IL DOLCE CORPO DI DEBORAH finds Baker as the titular Debs, paired with another subgenre regular, Jean Sorel (see last week’s column), in the role of Marcel. They’re a newlywed couple travelling around Europe, but Marcel isn’t too keen when she cheerfully suggests they pay a visit to his home turf in Geneva. And indeed things start going pear-shaped almost as soon they get there, starting with a run-in with Marcel’s former pal Philippe (Luigi Pistilli), who hits him with the intel that his previous fiancée Suzanne (Ida ‘Evelyn Stewart’ Galli) killed herself when he’d failed to write to her after buggering off to the States.
Next thing you know, Deborah’s getting threatening phone calls, and Marcel is getting the crap kicked out of him by a bunch of local toughs that he owed money to when he left. But hey, the honeymoon must go on, so the lovers get themselves on the next flight to Nice, there to lounge around in a huge sexy villa and continue, erm, consummating. But before long Suzanne’s favourite record mysteriously turns up on Debs’s turntable, Philippe is spotted in town, and those pesky phone calls start up again. And what’s that shifty neighbour (George Hilton) up to?
For what’s ostensibly a thriller, albeit a ‘sexy thriller’, a considerable amount of screen time is taken up with the two attractive leads lounging around in bed or by the pool, talking, and generally having a nice jet-setting time of it. If you’re new to the genre, then this certainly isn’t the place to start. For the seasoned addict, however, there’s more than enough tasty silver age Euro-pudding ambiance and clever twists to make it a pleasing way to pass 90-odd minutes. Ernesto Gastaldi’s script (look him up, his résumé is like an encyclopaedia of Italian genre film) deftly shifts viewer identification back and forth between pill-poppin’ anxiety-ridden Deborah and seems-decent-but-is-he-just-on-the-make Marcel, and the acting and direction are solid enough to make the whole affair at least halfway convincing.

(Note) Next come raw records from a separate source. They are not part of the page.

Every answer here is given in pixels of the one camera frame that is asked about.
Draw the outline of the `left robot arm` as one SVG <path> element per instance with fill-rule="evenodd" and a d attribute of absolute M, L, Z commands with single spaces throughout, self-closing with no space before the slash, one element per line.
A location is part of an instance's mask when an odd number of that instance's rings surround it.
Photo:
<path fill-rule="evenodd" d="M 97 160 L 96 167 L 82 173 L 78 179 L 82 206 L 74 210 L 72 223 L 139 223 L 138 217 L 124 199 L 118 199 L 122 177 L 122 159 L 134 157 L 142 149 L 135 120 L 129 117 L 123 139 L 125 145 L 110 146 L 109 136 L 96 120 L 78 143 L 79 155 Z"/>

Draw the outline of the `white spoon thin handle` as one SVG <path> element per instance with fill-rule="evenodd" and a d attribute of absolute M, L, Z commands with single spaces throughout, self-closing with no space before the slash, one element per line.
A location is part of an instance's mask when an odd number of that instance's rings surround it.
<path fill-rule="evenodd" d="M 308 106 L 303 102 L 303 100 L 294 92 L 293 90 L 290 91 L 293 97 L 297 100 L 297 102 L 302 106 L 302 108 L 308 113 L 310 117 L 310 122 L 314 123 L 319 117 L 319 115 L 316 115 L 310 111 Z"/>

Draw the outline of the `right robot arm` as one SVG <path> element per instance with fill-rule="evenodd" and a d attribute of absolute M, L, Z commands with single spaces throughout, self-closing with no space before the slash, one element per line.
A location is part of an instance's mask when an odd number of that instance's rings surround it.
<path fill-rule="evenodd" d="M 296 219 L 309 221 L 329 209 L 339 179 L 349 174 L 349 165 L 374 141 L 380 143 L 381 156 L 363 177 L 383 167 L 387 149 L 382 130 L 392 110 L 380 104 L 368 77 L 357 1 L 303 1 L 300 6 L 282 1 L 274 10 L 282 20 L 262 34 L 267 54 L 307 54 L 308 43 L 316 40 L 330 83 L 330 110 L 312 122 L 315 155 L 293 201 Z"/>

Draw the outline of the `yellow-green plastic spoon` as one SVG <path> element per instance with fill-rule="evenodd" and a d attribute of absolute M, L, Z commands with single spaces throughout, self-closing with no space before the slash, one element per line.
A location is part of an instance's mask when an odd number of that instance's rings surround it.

We also have the pleasure of seeing George Hilton essay a quirky supporting role, before his early seventies stint as super-suave giallo leading man (most famously in offerings scripted by Gastaldi and directed by this one’s executive producer, Sergio Martino, the brother of its main producer, Luciano), and get to witness a jolly game of outdoor Twister, with Baker clad in a green polyester catsuit that looks as though it’d set on fire were she to walk too briskly. We also visit a groovy pop-art nightclub with the words ‘Ka-Boom’ and ‘Pow!’, etc, adorning the walls. But what about all the grisly murders? Oh, never mind all that, we’re having fun here. Well, I am at least. Sorry, what magazine is this again?
Hardly the most shocking or memorable of gialli, but an entertainingly kitsch, occasionally clever, and oddly engaging melodrama nonetheless.